Lucien Louis Jean Haudebert naît le 10 avril 1877 à Fougères (Ille-et-Vilaine) et meurt le 24 février 1963 à Paris. Compositeur fortement attaché à sa Bretagne natale, il appartient à cette génération de musiciens français nés autour de 1880 qui ont concilié l'héritage post-franckiste, l'influence de Fauré et l'inspiration régionaliste.
Fils d'une famille fougeraise, il reçoit ses premières leçons à cinq ans de l'organiste de l'église Saint-Léonard, et joue son premier prélude de Bach à sept ans. Ses parents, en bourgeoisie commerçante, le destinent au négoce : il étudie la philosophie au collège de Laval, puis obtient un diplôme des Hautes Études Commerciales, conformément à la volonté paternelle.
Musicalement autodidacte pour l'essentiel, il s'installe contre l'avis familial à Paris où il fait la connaissance de Gabriel Fauré, alors organiste de l'église de la Madeleine, qui lui dispense des leçons particulières — interrompues par une grave anémie dont Haudebert souffrira sa vie durant. Cette filiation faurienne marquera profondément son langage harmonique, par son raffinement modal et sa retenue expressive.
Catholique pratiquant, il épouse en 1907 à Paris la poétesse protestante Mary (1879-1958), qui fournira de nombreux textes à ses mélodies et ouvrages choraux : leur collaboration constante donne au catalogue de Haudebert sa coloration vocale et littéraire dominante.
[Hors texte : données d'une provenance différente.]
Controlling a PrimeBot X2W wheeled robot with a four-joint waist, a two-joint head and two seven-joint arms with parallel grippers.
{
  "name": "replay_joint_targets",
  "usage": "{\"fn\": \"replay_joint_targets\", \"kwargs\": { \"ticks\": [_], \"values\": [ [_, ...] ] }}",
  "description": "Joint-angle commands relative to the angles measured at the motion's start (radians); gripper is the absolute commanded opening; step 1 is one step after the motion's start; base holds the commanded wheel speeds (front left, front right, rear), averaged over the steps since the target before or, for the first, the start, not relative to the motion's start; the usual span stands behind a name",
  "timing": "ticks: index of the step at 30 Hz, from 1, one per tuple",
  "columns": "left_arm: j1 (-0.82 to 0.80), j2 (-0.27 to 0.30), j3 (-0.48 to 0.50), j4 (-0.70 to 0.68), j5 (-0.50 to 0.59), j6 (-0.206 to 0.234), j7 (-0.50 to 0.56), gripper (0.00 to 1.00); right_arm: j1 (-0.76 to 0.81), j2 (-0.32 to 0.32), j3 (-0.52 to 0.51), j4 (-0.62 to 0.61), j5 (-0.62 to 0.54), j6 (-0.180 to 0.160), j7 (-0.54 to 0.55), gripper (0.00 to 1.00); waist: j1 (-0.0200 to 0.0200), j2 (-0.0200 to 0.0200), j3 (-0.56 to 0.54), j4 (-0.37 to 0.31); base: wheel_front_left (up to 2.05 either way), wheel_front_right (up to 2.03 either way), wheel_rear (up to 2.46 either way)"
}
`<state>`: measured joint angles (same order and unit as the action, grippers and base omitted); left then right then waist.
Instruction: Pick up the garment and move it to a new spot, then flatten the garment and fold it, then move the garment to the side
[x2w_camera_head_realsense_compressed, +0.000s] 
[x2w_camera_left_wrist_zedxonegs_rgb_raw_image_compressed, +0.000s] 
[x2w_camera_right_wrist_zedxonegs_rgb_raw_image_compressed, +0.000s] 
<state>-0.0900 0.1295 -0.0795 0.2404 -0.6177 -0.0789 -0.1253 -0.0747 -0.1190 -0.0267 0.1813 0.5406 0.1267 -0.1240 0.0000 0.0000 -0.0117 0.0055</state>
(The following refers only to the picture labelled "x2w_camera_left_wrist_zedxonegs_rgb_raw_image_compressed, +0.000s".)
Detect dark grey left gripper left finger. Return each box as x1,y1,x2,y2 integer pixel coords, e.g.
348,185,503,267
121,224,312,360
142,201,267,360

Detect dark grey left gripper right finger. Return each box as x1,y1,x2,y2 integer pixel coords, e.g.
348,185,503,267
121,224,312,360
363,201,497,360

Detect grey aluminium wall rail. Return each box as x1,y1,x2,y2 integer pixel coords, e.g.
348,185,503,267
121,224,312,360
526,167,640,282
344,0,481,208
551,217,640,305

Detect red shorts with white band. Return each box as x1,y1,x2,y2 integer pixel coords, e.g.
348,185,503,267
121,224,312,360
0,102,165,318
Bien qu'il ait composé une œuvre instrumentale abondante — sonates pour violon, quatuor à cordes, suites pour piano, deux symphonies — ce sont ses pièces vocales et chorales (cantates, motets, mélodies, oratorios) qui constituent l'essentiel de son apport.
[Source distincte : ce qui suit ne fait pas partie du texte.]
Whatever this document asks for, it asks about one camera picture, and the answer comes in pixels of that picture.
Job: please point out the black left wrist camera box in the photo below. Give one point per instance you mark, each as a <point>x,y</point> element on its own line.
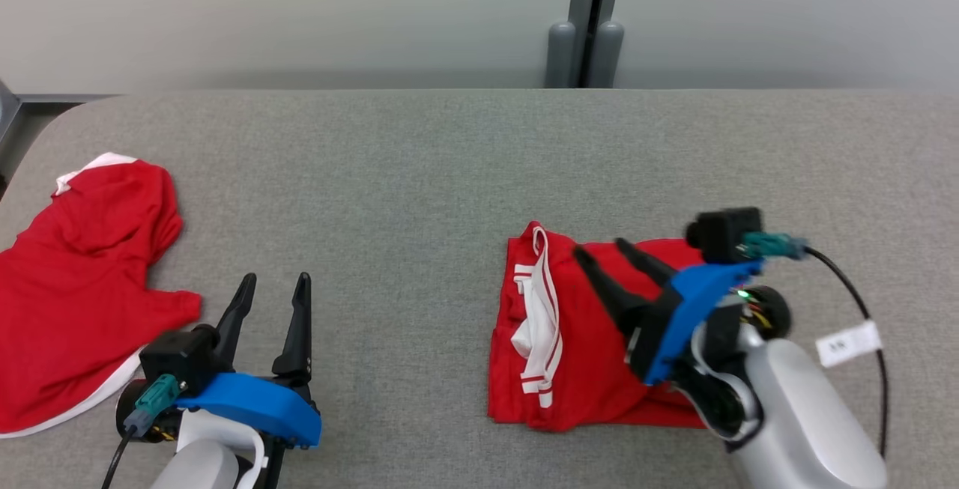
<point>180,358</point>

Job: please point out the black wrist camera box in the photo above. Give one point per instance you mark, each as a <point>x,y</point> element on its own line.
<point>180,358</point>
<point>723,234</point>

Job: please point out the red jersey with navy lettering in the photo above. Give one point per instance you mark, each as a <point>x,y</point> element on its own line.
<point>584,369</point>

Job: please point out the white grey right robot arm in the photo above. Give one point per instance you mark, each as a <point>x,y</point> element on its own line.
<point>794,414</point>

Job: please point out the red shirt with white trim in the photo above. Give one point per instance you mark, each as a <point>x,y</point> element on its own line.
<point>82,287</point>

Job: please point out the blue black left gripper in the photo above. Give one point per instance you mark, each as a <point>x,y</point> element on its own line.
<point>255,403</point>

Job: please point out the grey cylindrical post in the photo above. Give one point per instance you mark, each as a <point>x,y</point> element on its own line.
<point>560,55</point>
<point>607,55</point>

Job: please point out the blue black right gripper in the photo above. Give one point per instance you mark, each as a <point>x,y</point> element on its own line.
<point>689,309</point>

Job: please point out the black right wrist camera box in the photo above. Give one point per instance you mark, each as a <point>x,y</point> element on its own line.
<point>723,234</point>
Harmoniquement conservateur, fidèle à un langage post-romantique élargi, il colore régulièrement son écriture instrumentale d'inflexions modales et de motifs traditionnels bretons — notamment dans la Suite armoricaine, les Visions bretonnes pour piano et les Trois mélodies sur des poèmes de Théodore Botrel. Il est honoré en 1945 du prix Paul Dukas. Le diocèse de Rennes et la ville de Fougères entretiennent aujourd'hui sa mémoire à travers concerts et expositions consacrés à son patrimoine musical sacré.